2. The vehicle trajectory prediction method according to claim 1, characterized in that, The driving parameters include the vehicle's yaw rate and the vehicle's steering wheel angle.
3. The vehicle trajectory prediction method according to claim 2, characterized in that, The prediction that the vehicle's lateral acceleration will reach the target lateral acceleration within a future period includes: The first lateral acceleration is determined based on the yaw rate. The second lateral acceleration is determined based on the steering wheel angle. The target lateral acceleration is determined based on at least one of the arithmetic mean, weighted mean, and weighted sum of the first and second lateral accelerations.
4. The vehicle trajectory prediction method according to claim 3, characterized in that, Determining the target lateral acceleration based on one of the arithmetic mean, weighted average, or weighted sum of the first and second lateral accelerations includes: One of the arithmetic mean, weighted average, and weighted sum of the first lateral acceleration and the second lateral acceleration is used as the candidate lateral acceleration; The candidate lateral acceleration is approximated to a first preset acceleration range to determine the target lateral acceleration.
5. The vehicle trajectory prediction method according to claim 1, characterized in that, When the vehicle is in lane keeping assist mode, the vehicle's driving state includes at least one of the following: The vehicle did not activate its turn signal, the vehicle's speed was within the target speed range, the lane lines of the lane in which the vehicle was located were identified, the vehicle's steering wheel angle was less than or equal to a preset angle, and the lateral acceleration of the vehicle was predicted to be within a second preset acceleration range.

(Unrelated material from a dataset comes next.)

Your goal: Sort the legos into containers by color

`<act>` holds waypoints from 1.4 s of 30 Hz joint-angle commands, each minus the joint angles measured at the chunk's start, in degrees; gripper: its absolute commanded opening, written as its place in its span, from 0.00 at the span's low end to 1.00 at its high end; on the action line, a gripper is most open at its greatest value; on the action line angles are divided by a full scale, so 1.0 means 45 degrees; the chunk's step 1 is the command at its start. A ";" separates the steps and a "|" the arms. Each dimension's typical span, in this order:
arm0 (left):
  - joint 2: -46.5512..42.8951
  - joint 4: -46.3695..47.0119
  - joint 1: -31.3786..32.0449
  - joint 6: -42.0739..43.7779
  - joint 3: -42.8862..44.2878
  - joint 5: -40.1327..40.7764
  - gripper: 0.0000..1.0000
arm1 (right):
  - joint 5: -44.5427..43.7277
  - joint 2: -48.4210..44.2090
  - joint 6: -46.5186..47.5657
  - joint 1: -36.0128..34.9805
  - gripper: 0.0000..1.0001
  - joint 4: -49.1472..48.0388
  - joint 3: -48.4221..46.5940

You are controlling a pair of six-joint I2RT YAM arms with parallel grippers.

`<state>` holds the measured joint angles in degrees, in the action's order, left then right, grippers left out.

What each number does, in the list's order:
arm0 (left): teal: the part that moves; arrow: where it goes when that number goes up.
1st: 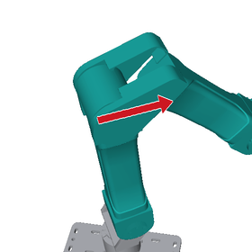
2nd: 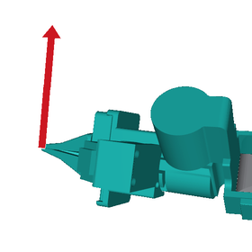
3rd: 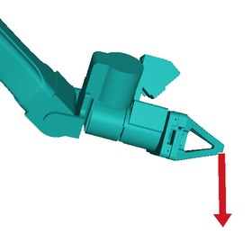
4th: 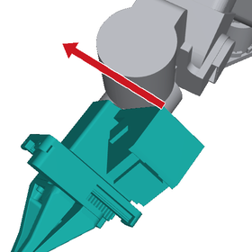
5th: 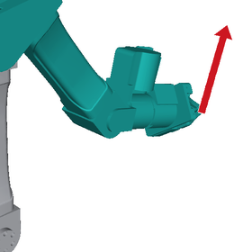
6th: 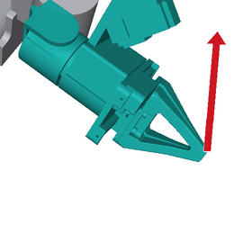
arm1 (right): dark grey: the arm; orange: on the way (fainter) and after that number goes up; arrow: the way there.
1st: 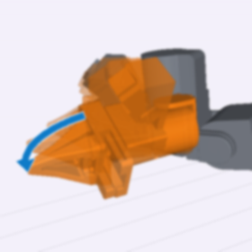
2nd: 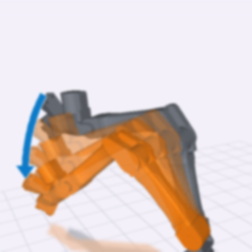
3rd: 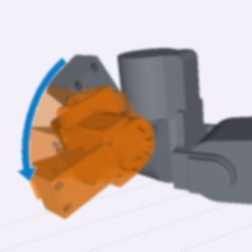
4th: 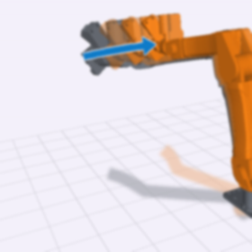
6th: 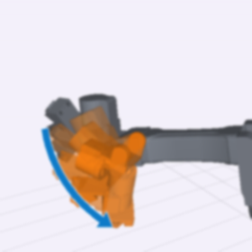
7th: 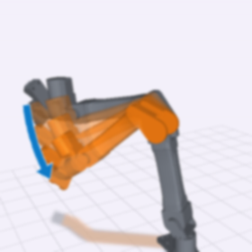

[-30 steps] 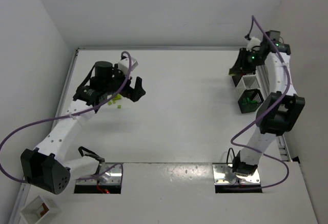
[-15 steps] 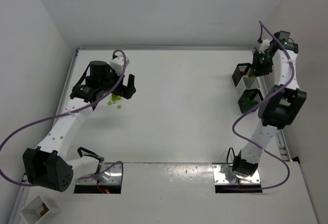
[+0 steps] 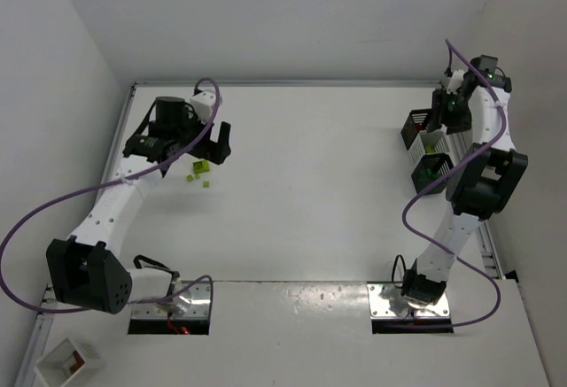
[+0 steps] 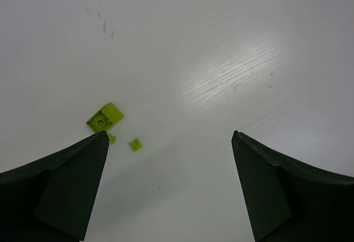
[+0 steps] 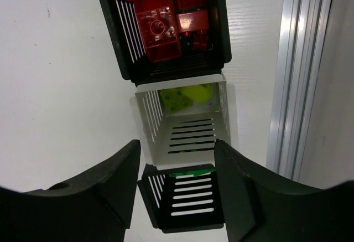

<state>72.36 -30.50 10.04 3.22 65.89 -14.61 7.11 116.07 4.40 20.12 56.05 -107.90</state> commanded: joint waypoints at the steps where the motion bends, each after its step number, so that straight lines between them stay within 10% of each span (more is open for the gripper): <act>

6. The vehicle trajectory prediction method according to claim 5, characterized in that, The lateral acceleration of the vehicle is predicted based on the steering wheel angle and / or yaw rate of the vehicle.
7. The vehicle trajectory prediction method according to claim 1, characterized in that, The target lateral acceleration is the maximum lateral acceleration of the vehicle during the future period.
8. An electronic device, characterized in that, Includes memory for storing instructions; At least one processor is configured to execute the instructions to cause the electronic device to implement the vehicle trajectory prediction method of any one of claims 1 to 7.
9. A vehicle, characterized in that, Includes the electronic device as described in claim 8.
10. A computer-readable storage medium, characterized in that, The readable storage medium stores instructions that, when executed on a computer, cause the computer to perform the vehicle trajectory prediction method according to any one of claims 1 to 7.
11. A computer program product, characterized in that, The computer program product stores instructions, which, when executed on the device, cause the device to perform the vehicle trajectory prediction method according to any one of claims 1 to 7.